Nunca me impediu... É claro que eu não fui totalmente independente desde pequeno. Eu não saía sozinho aos 12 ou 13 anos. Mas é como acontece com qualquer jovem: uma menina de uma classe social mais confortável também não sai sozinha. Eu tenho minhas limitações. São Paulo não é um lugar fácil, minha família demorou um pouquinho para me soltar mais. Mas não sinto minha deficiência como um problema.
E quais são suas expectativas em relação ao futuro? Pretende voltar ao Brasil após se formar?

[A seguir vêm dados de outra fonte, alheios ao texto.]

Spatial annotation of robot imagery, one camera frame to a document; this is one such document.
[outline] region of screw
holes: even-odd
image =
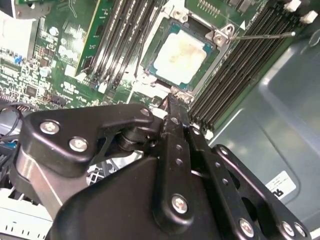
[[[227,151],[227,149],[225,147],[221,146],[220,150],[224,155],[228,155],[228,151]]]
[[[179,150],[179,151],[182,151],[182,146],[179,145],[179,144],[175,145],[175,148],[176,148],[177,150]]]
[[[240,224],[241,230],[244,232],[245,235],[247,235],[249,238],[252,238],[254,236],[255,234],[254,229],[252,228],[251,224],[247,220],[241,218],[239,220],[239,224]]]
[[[45,134],[56,134],[59,132],[59,125],[53,121],[44,121],[40,124],[40,130]]]
[[[184,162],[180,159],[180,158],[177,158],[175,160],[175,163],[178,165],[178,166],[182,166],[182,164],[184,164]]]
[[[178,19],[178,18],[180,17],[180,12],[179,12],[179,11],[174,11],[174,12],[173,12],[173,17],[174,17],[175,19]]]
[[[306,237],[306,232],[304,231],[304,229],[302,228],[302,226],[300,226],[298,223],[294,223],[295,229],[304,237]]]
[[[294,237],[295,236],[295,232],[294,230],[292,229],[292,227],[286,223],[285,221],[282,222],[282,227],[284,228],[285,232],[291,236],[291,237]]]
[[[147,109],[145,109],[145,108],[142,108],[142,109],[140,110],[140,112],[141,112],[143,115],[147,116],[147,117],[150,116],[149,111],[148,111]]]
[[[231,32],[232,32],[232,26],[228,26],[227,28],[226,28],[226,32],[228,33],[228,34],[230,34]]]
[[[188,211],[187,202],[181,196],[174,195],[172,197],[171,203],[174,210],[176,210],[180,214],[185,214]]]
[[[82,137],[74,137],[69,141],[69,146],[73,151],[82,153],[88,148],[86,140]]]
[[[227,185],[227,186],[228,186],[228,184],[229,184],[229,181],[228,181],[227,179],[225,179],[225,178],[222,179],[222,182],[223,182],[225,185]]]
[[[194,132],[195,134],[197,134],[197,135],[200,135],[199,129],[197,129],[197,128],[195,128],[195,127],[193,127],[193,132]]]
[[[171,121],[174,122],[174,123],[177,124],[177,125],[179,124],[179,120],[176,119],[175,117],[172,117],[172,118],[171,118]]]
[[[217,44],[220,44],[221,41],[222,41],[222,38],[221,38],[220,36],[217,36],[217,37],[216,37],[216,43],[217,43]]]

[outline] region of black ram slot
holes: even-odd
[[[277,24],[273,24],[275,21],[272,21],[270,26],[268,27],[269,29],[274,29],[276,28],[276,32],[282,32],[284,29],[284,26],[281,24],[281,22],[278,21],[278,18],[276,18]],[[259,40],[254,40],[252,44],[250,45],[250,48],[245,51],[245,53],[242,55],[241,59],[242,61],[236,65],[234,68],[235,72],[232,72],[229,74],[229,76],[226,78],[227,79],[227,84],[221,90],[218,94],[214,96],[215,100],[213,104],[211,104],[210,108],[202,115],[204,121],[210,121],[214,117],[214,108],[221,106],[223,100],[225,99],[226,96],[228,96],[228,91],[235,91],[238,85],[243,81],[242,75],[247,73],[249,71],[249,68],[252,66],[255,66],[255,63],[257,62],[257,59],[255,59],[253,56],[255,56],[257,50],[259,50],[259,54],[261,54],[265,49],[268,49],[270,46],[270,41],[264,40],[264,39],[259,39]]]
[[[132,30],[129,27],[135,24],[135,22],[133,20],[134,14],[132,14],[132,13],[135,13],[136,9],[140,9],[144,5],[145,5],[144,1],[141,1],[140,5],[136,3],[132,10],[130,10],[130,5],[127,6],[128,7],[128,9],[126,10],[127,15],[130,12],[131,12],[131,14],[129,15],[130,17],[129,17],[126,25],[125,25],[125,30],[122,33],[123,37],[122,37],[122,40],[121,40],[121,42],[119,44],[118,51],[116,51],[116,53],[114,54],[114,57],[112,58],[112,63],[110,64],[110,67],[107,69],[106,76],[112,75],[114,73],[114,71],[116,69],[116,66],[117,66],[117,64],[118,64],[118,62],[119,62],[119,60],[120,60],[120,58],[121,58],[121,56],[123,54],[123,49],[126,47],[126,45],[128,43],[128,40],[130,38],[130,33],[131,33],[131,30]]]
[[[283,11],[281,3],[270,1],[246,35],[276,35],[294,31],[298,26],[298,16]],[[238,42],[206,89],[191,106],[189,115],[192,121],[202,127],[213,129],[284,41],[284,39],[254,39]]]
[[[269,26],[264,27],[263,29],[266,30],[265,32],[269,33],[273,28],[275,28],[277,26],[274,24],[276,21],[278,21],[278,18],[271,21]],[[237,59],[238,61],[230,67],[231,71],[229,70],[228,73],[224,75],[224,81],[219,85],[219,89],[214,91],[214,97],[212,97],[211,100],[208,101],[209,103],[205,105],[204,112],[199,113],[199,115],[203,117],[204,121],[206,121],[206,118],[211,117],[211,114],[208,114],[209,111],[211,111],[212,107],[216,105],[216,102],[221,99],[222,94],[228,87],[230,87],[233,79],[235,79],[235,77],[239,77],[239,72],[242,70],[242,68],[250,63],[250,60],[253,59],[252,56],[255,54],[256,50],[260,47],[260,44],[262,42],[263,40],[252,40],[248,47],[243,50],[243,52]]]
[[[271,57],[278,49],[278,47],[280,47],[283,43],[285,42],[285,39],[282,39],[280,42],[278,42],[277,44],[275,44],[273,46],[273,49],[271,50],[271,52],[268,52],[268,56],[267,58]],[[259,73],[259,71],[263,68],[264,66],[264,62],[260,61],[259,62],[259,66],[257,66],[257,70],[254,71],[254,73],[251,74],[251,76],[248,78],[248,82],[250,83],[253,79],[252,76],[256,75]],[[226,104],[223,105],[222,108],[219,109],[219,112],[215,115],[215,117],[211,120],[212,123],[216,123],[219,118],[222,117],[222,115],[225,113],[225,111],[232,105],[232,103],[237,99],[237,97],[239,96],[239,94],[242,93],[242,91],[244,91],[246,89],[248,85],[243,85],[238,89],[238,92],[235,92],[233,95],[231,95],[227,101]]]
[[[143,30],[148,26],[150,16],[151,16],[156,4],[157,4],[156,0],[149,0],[146,13],[143,16],[142,21],[140,21],[140,25],[138,26],[138,30],[132,36],[132,41],[128,45],[128,50],[125,53],[125,57],[122,60],[120,70],[117,73],[115,73],[111,78],[112,89],[116,89],[118,87],[118,85],[122,79],[122,76],[125,72],[125,69],[127,68],[128,64],[132,58],[132,54],[134,53],[136,47],[139,45],[141,36],[143,34]]]
[[[258,19],[255,21],[255,24],[252,27],[250,27],[247,35],[253,35],[254,33],[258,32],[268,22],[270,16],[271,12],[268,11],[267,8],[265,8],[259,15]],[[202,109],[205,109],[204,104],[208,101],[208,99],[210,99],[211,93],[215,91],[215,88],[218,87],[220,79],[222,79],[222,76],[240,58],[240,55],[248,47],[249,43],[249,41],[240,41],[238,43],[237,47],[233,50],[231,55],[228,57],[227,61],[222,65],[220,70],[214,76],[213,80],[210,82],[206,90],[201,94],[199,98],[201,100],[197,100],[192,105],[192,108],[190,110],[190,114],[192,116],[196,115]]]

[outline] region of black metal bracket
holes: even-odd
[[[139,104],[37,112],[26,118],[17,158],[22,162],[23,154],[26,166],[38,164],[51,181],[79,179],[80,183],[79,176],[92,163],[128,156],[134,150],[144,152],[137,162],[79,188],[57,214],[54,208],[52,240],[104,235],[111,239],[311,239],[306,227],[229,149],[208,146],[201,131],[190,125],[185,104],[169,94],[159,108],[168,113],[164,119]],[[54,123],[58,131],[43,131],[44,122]],[[70,146],[74,137],[83,139],[86,148],[74,150]],[[37,185],[32,194],[40,189]],[[58,190],[64,199],[68,197]],[[41,194],[46,200],[42,202],[50,203],[47,193]],[[128,232],[113,231],[119,225],[130,226]]]
[[[19,142],[27,155],[49,169],[65,177],[79,177],[97,154],[100,138],[106,138],[108,147],[122,129],[148,126],[153,121],[151,112],[139,104],[40,111],[25,118]],[[58,132],[43,132],[44,122],[55,123]],[[70,141],[76,137],[85,140],[85,151],[71,149]]]

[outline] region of sticker
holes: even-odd
[[[240,25],[240,28],[246,30],[246,21],[243,21]]]
[[[274,179],[265,185],[279,200],[297,188],[286,171],[280,172]]]

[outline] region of cable
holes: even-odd
[[[2,141],[4,137],[9,137],[9,135],[11,135],[13,133],[13,131],[17,128],[20,120],[22,122],[24,121],[24,116],[22,115],[21,111],[16,109],[15,107],[11,106],[10,103],[9,104],[1,104],[0,105],[0,114],[4,110],[11,110],[11,111],[15,112],[16,119],[15,119],[11,129],[5,135],[0,137],[0,141]]]

A única coisa que posso te garantir hoje é que eu sempre vou trabalhar para o Brasil, seja onde estiver. Eu quero voltar. Até porque a empresa está aqui e vou continuar tocando ela de lá. Eu pretendo voltar sim. Até porque o país precisa de gente boa e se todo mundo vai embora, a gente não pode reclamar. Mas eu tenho plena consciência que as coisas podem mudar. Então, eu sigo essa lógica: o que eu posso fazer eu vou fazer, mas onde eu não posso ter certeza.
Qual recado que você daria para os jovens que vêem dificuldades...
Ah! Eu adoro dar recado! Eu gosto de dar entrevistas não é para falar de mim, mas para ter espaço para esses jovens. Tem muitos jovens que se sentem diferentes nos lugares que estão, se sentem deslocados – não que tenham amigos, não saiam, nada disso. Mas que eles param para pensar e vêem o quanto são diferentes, o quanto eles querem mudar alguma coisa. A maioria dos meus amigos falam ‘para que fazer isso?’, ‘nunca vai mudar mesmo’.
Eu fui assim muito tempo. Eu queria mudar e não sabia como. Eu hoje eu estou tentando porque eu arrisquei. Vi onde estava, o que eu podia fazer, a minha importância. O recado que eu dou é: tentem, corram atrás. Não achem que uma pessoa só muda o mundo, mas tentem, arrisquem. Eu acho que no Brasil falta risco. O jovem brasileiro chegou a um ponto que ele não acredita mais em arriscar para mudar.